Abstract
This paper is concerned with conversation aesthetics in post-war Lebanon, specifically with what I have been calling “impossible conversations.” How can different opinions, perspectives and memories co-exist without obliterating each other? Since 1943, the year of the country’s independence, Lebanon’s official history curriculum has hardly been updated. This absence, combined with the legacy of scattered historical conflicts, and an amnesty after the major 1975-1990 civil war (dates which are disputed) that absolved all political crimes, has engendered what some scholars have termed “historical amnesia.” In contrast to this absence of history, Lebanon has a lively political arena, with 100 active political parties, each re-writing a history that suits its party’s interests. All of these factors have led to a societal disaffection, an alienation of political and social others, and a dismissal of opposing or contrasting perspectives.
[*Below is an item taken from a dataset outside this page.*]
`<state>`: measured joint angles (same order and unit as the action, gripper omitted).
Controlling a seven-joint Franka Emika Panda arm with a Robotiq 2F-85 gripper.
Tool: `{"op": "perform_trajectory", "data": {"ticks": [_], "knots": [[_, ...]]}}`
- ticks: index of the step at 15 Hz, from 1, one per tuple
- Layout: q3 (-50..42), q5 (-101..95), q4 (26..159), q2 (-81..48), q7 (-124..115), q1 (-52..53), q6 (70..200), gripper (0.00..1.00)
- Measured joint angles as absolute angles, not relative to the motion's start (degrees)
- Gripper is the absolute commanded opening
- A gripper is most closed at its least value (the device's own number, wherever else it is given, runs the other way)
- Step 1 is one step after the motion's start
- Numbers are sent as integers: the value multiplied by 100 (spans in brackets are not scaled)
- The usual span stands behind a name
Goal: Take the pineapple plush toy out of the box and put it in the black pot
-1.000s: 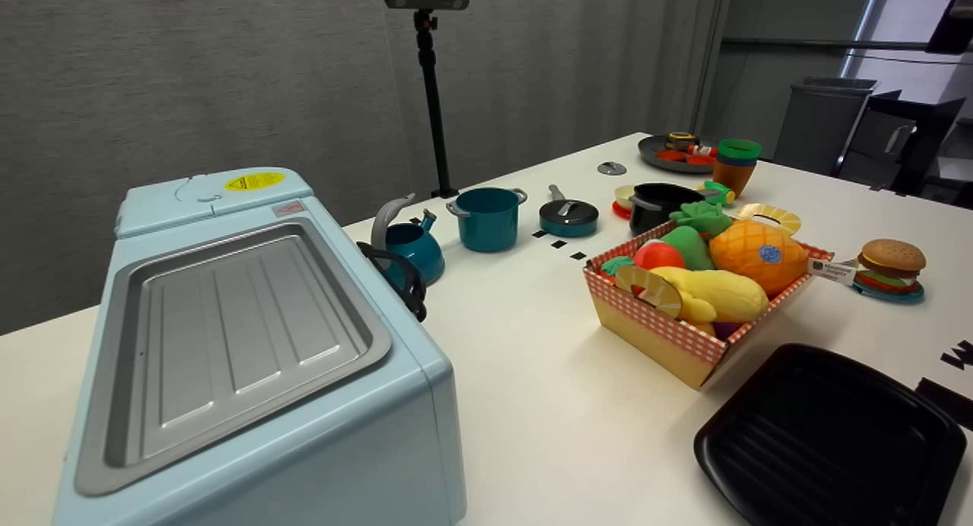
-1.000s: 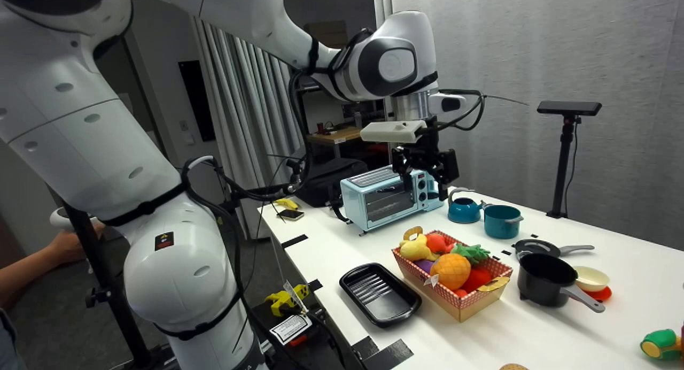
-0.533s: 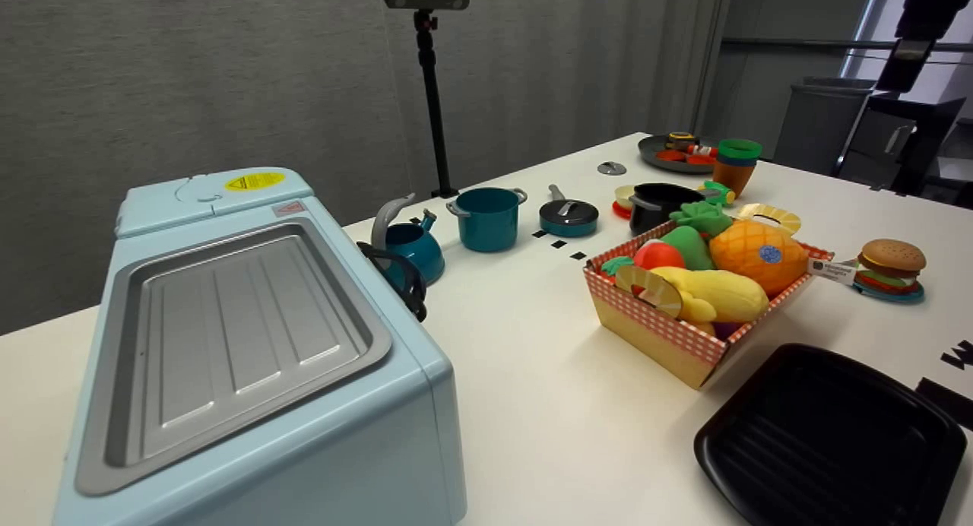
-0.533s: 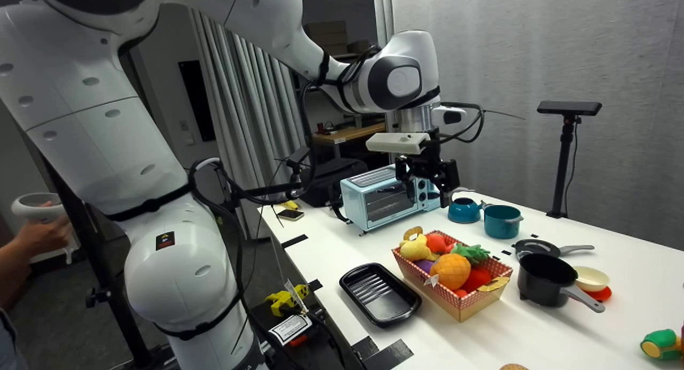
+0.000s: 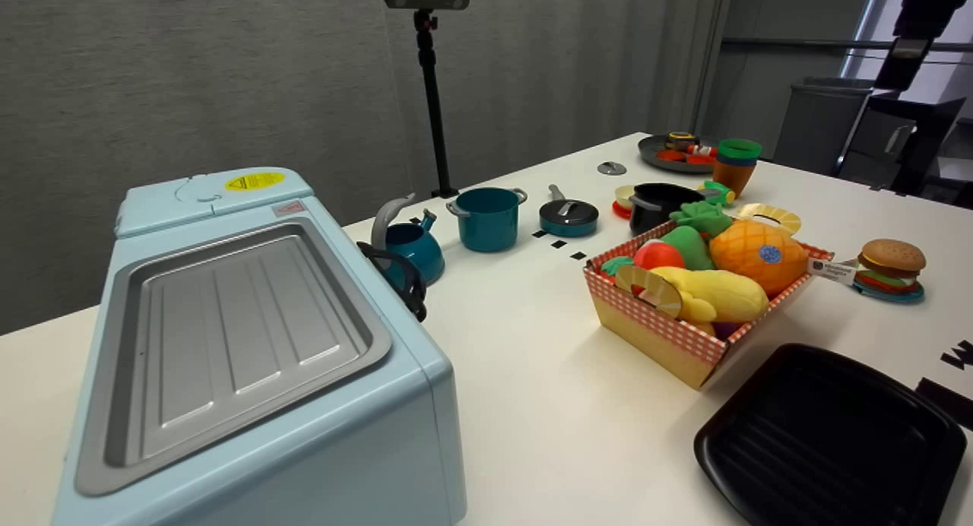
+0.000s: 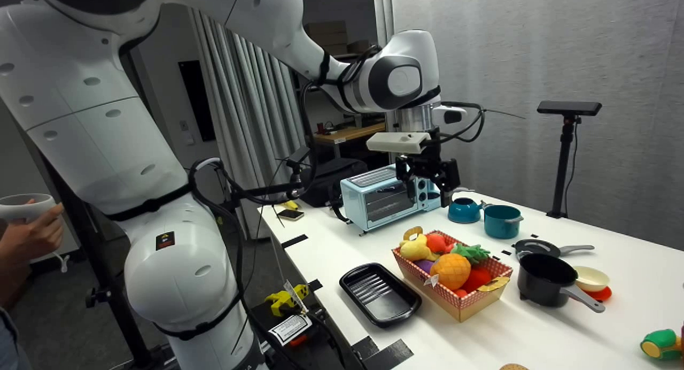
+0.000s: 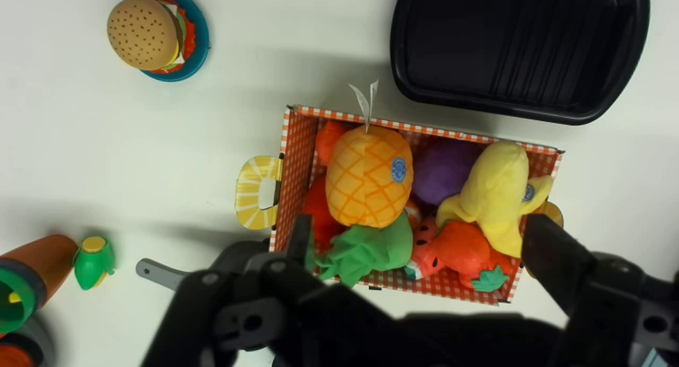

In order to get at the question of conversation aesthetics, I will present “??? ???????” or “We Are History,” a polyphonic project I have developed, which resides online as well as in booths in public spaces across Lebanon. “We Are History” invites people to listen to automated montages of oral histories of people who have lived through 1943 to today presented as constructed conversations. This undertaking aims to provide a common discourse in order to have important conversations about what is missing, what can be agreed upon, and how to proceed next. These constructed conversations are built from monologues, contributed to the website. After these viewings, participants are then invited to share their own stories. Each newly contributed story is added to the archive, and tagged with its transcript which enables the interface to incorporate newly added video interviews into the pool concerning the event discussed, thereby changing the versions of conversations previously compiled.
Conversation aesthetics is a concern for impossible conversations that are a result of three intertwined situations: years of disagreement, contradicting beliefs about the past and current conditions that prevent the occurrence of these conversations, thereby dubbed impossible. I use it to describe a computational approach to studying conversations in Lebanon around traumatic events, their meanings and the system of principles within which they operate, in order to get at a theory and practice of finding conversations where they do not exist, with a close examination of the conversation’s medium’s effect on the conversation and vice-versa.